Quatre fois par année, le Comedy Nest présente la soirée So You Think You’re Bilingual ? ComedyWorks lui emboîtera le pas à l’automne avec deux nouveaux rendez-vous : une soirée francophone verra le jour avec Kris Dulgar en septembre, puis une soirée bilingue tous les dimanches à partir du mois d’octobre. « On va essayer tous ensemble de pousser les humoristes montréalais. C’est une ville unique en son genre », précise le nouveau gérant de ComedyWorks (et frère de Sugar Sammy), Sid Kullar.

Lancée en décembre dernier par Kris Dulgar et Quinn McMorrow, Comedy at the Art Loft est une nouvelle scène underground bilingue.

« On accueille chaque semaine une centaine de spectateurs.
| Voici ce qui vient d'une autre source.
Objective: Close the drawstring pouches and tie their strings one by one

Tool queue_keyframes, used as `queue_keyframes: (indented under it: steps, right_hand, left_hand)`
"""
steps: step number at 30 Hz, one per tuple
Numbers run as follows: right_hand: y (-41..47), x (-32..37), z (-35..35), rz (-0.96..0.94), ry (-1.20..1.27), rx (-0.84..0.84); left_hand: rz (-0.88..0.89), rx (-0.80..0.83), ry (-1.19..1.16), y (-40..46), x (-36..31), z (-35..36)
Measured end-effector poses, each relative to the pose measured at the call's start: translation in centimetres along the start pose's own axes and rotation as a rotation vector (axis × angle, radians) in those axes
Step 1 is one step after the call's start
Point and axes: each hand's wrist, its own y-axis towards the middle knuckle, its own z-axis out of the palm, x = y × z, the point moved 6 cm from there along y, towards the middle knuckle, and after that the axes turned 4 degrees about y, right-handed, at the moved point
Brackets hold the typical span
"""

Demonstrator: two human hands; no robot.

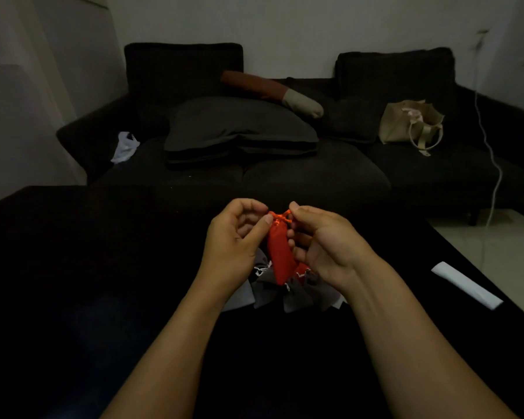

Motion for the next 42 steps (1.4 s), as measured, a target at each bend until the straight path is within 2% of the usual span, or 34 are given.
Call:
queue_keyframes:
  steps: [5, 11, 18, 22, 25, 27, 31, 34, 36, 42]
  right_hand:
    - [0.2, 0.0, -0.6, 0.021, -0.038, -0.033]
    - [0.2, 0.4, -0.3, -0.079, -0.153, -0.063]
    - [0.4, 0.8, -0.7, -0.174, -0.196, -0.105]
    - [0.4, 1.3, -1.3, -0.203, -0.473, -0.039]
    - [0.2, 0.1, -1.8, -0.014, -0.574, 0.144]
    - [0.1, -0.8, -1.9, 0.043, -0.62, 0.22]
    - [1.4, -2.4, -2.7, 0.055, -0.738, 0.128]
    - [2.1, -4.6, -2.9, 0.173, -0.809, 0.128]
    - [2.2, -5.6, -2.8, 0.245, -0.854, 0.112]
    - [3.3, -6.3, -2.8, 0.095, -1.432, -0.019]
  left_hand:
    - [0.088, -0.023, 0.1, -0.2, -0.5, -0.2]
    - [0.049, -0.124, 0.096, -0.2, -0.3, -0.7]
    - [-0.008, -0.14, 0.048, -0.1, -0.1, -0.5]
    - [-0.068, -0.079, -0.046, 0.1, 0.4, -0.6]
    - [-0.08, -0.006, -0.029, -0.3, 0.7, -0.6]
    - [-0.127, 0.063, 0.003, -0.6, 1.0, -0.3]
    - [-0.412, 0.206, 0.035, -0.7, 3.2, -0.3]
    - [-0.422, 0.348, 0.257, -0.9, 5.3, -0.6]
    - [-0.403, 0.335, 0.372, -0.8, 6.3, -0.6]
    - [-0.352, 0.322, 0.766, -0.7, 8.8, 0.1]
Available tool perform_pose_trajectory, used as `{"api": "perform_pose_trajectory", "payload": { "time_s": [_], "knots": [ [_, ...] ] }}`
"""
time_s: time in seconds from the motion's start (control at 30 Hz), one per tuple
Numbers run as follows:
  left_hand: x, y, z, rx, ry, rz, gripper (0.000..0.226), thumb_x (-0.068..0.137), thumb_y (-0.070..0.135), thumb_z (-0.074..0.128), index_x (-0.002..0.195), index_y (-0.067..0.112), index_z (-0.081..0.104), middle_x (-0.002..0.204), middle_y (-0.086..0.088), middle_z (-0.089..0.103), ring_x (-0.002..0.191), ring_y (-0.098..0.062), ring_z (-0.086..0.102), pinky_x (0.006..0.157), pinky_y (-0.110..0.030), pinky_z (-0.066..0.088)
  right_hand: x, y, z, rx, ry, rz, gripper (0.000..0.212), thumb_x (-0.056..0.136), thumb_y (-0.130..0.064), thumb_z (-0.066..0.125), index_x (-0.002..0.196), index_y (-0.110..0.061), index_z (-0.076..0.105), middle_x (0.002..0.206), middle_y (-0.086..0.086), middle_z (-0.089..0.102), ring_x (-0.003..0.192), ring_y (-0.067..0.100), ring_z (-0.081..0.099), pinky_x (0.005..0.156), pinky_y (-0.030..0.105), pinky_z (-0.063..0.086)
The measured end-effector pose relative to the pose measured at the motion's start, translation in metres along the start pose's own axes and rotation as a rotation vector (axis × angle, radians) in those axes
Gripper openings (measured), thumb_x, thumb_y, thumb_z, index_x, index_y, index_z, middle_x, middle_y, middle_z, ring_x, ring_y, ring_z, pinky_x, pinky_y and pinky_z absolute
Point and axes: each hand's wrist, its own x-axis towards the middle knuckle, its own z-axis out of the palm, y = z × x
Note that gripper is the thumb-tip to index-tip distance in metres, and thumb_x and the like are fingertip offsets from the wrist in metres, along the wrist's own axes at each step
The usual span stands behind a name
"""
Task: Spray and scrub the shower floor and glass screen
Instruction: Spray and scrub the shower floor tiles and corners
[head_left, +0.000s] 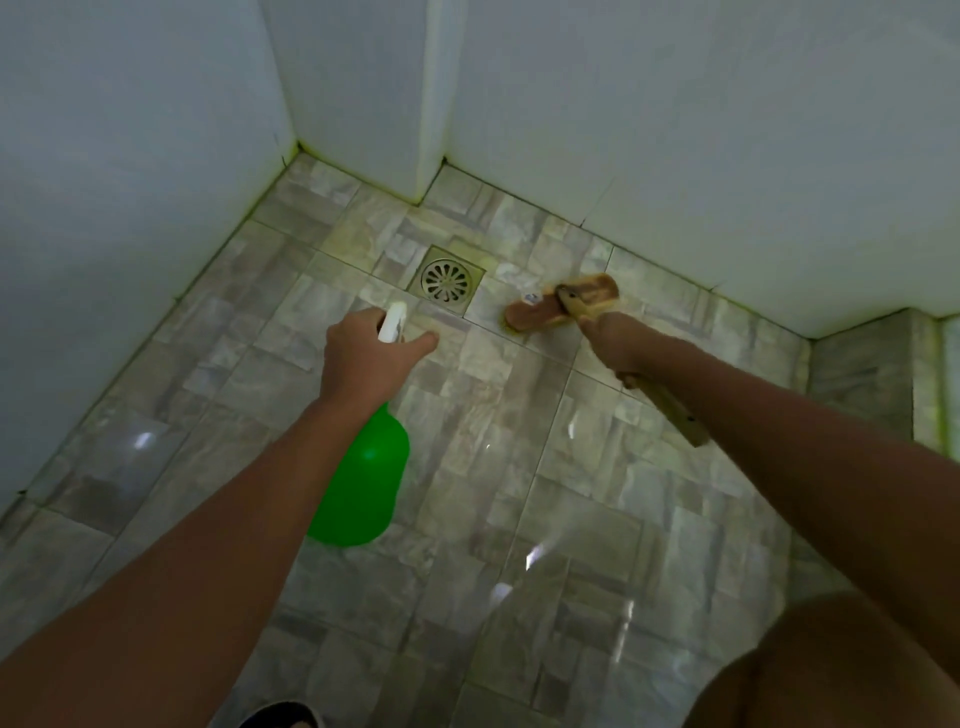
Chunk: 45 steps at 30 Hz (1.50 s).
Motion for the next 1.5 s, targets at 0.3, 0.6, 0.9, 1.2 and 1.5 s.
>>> {"api": "perform_pose_trajectory", "payload": {
  "time_s": [0.3, 0.6, 0.9, 1.2, 1.5],
  "knots": [
    [-0.001, -0.007, -0.01, -0.004, 0.047, 0.047, 0.06, 0.08, 0.036, 0.088, 0.056, 0.021, 0.035, 0.056, 0.004, 0.041, 0.053, -0.012, 0.04, 0.055, -0.031, 0.032, 0.034, -0.105, 0.011, 0.26, -0.026, -0.103, 0.041, 0.106, -0.042, 0.024, 0.093, -0.012, 0.049, 0.066, 0.005, 0.047, 0.041, 0.012, 0.048, 0.04, 0.019, 0.038],
    [-0.001, -0.026, -0.038, -0.003, 0.265, -0.147, 0.05, 0.083, 0.042, 0.081, 0.056, 0.017, 0.047, 0.057, 0.002, 0.049, 0.06, -0.023, 0.053, 0.058, -0.032, 0.036, -0.02, -0.043, 0.077, 0.261, 0.026, 0.016, 0.046, 0.104, -0.047, 0.028, 0.082, -0.01, 0.047, 0.07, 0.013, 0.053, 0.049, 0.027, 0.055, 0.04, 0.035, 0.05],
    [0.002, -0.034, -0.057, -0.047, 0.276, -0.151, 0.043, 0.082, 0.041, 0.082, 0.059, 0.009, 0.063, 0.063, -0.013, 0.067, 0.058, -0.021, 0.059, 0.051, -0.03, 0.042, -0.026, -0.067, 0.107, 0.14, -0.014, -0.068, 0.048, 0.103, -0.05, 0.028, 0.094, -0.009, 0.052, 0.079, 0.01, 0.057, 0.057, 0.021, 0.055, 0.042, 0.026, 0.038],
    [0.011, -0.037, -0.08, -0.13, 0.342, -0.137, 0.051, 0.076, 0.049, 0.083, 0.076, -0.001, 0.073, 0.069, -0.009, 0.068, 0.063, -0.023, 0.06, 0.062, -0.035, 0.05, -0.028, -0.072, 0.109, 0.105, -0.027, -0.088, 0.049, 0.103, -0.05, 0.026, 0.095, -0.008, 0.051, 0.078, 0.009, 0.053, 0.055, 0.017, 0.048, 0.043, 0.027, 0.034],
    [0.022, -0.039, -0.078, -0.08, 0.357, -0.12, 0.046, 0.079, 0.05, 0.078, 0.06, 0.016, 0.053, 0.063, -0.004, 0.054, 0.072, -0.03, 0.058, 0.056, -0.029, 0.033, -0.027, -0.082, 0.115, 0.115, -0.013, -0.069, 0.051, 0.103, -0.051, 0.025, 0.095, -0.007, 0.05, 0.076, 0.009, 0.056, 0.052, 0.02, 0.057, 0.037, 0.021, 0.037]
  ]
}}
On voulait donner une chance à tout le monde, en français comme en anglais. C’est un grand loft privé habité toute la semaine, mais qui est converti en comedy club les vendredis soir », explique l’humoriste et coproducteur Kris Dulgar à propos de cette soirée qui a accueilli récemment des artistes comme Sugar Sammy, Virginie Fortin ou Mike Ward.

« C’est un petit univers, car les anglophones sont une minorité. Mais il y a beaucoup de talent et de diversité. Il y a depuis peu l’émergence d’une scène indépendante dans des appartements comme le Crystal Palace, un comedy cabaret drag et queer. Les humoristes anglophones doivent se créer des occasions », conclut Tranna Wintour.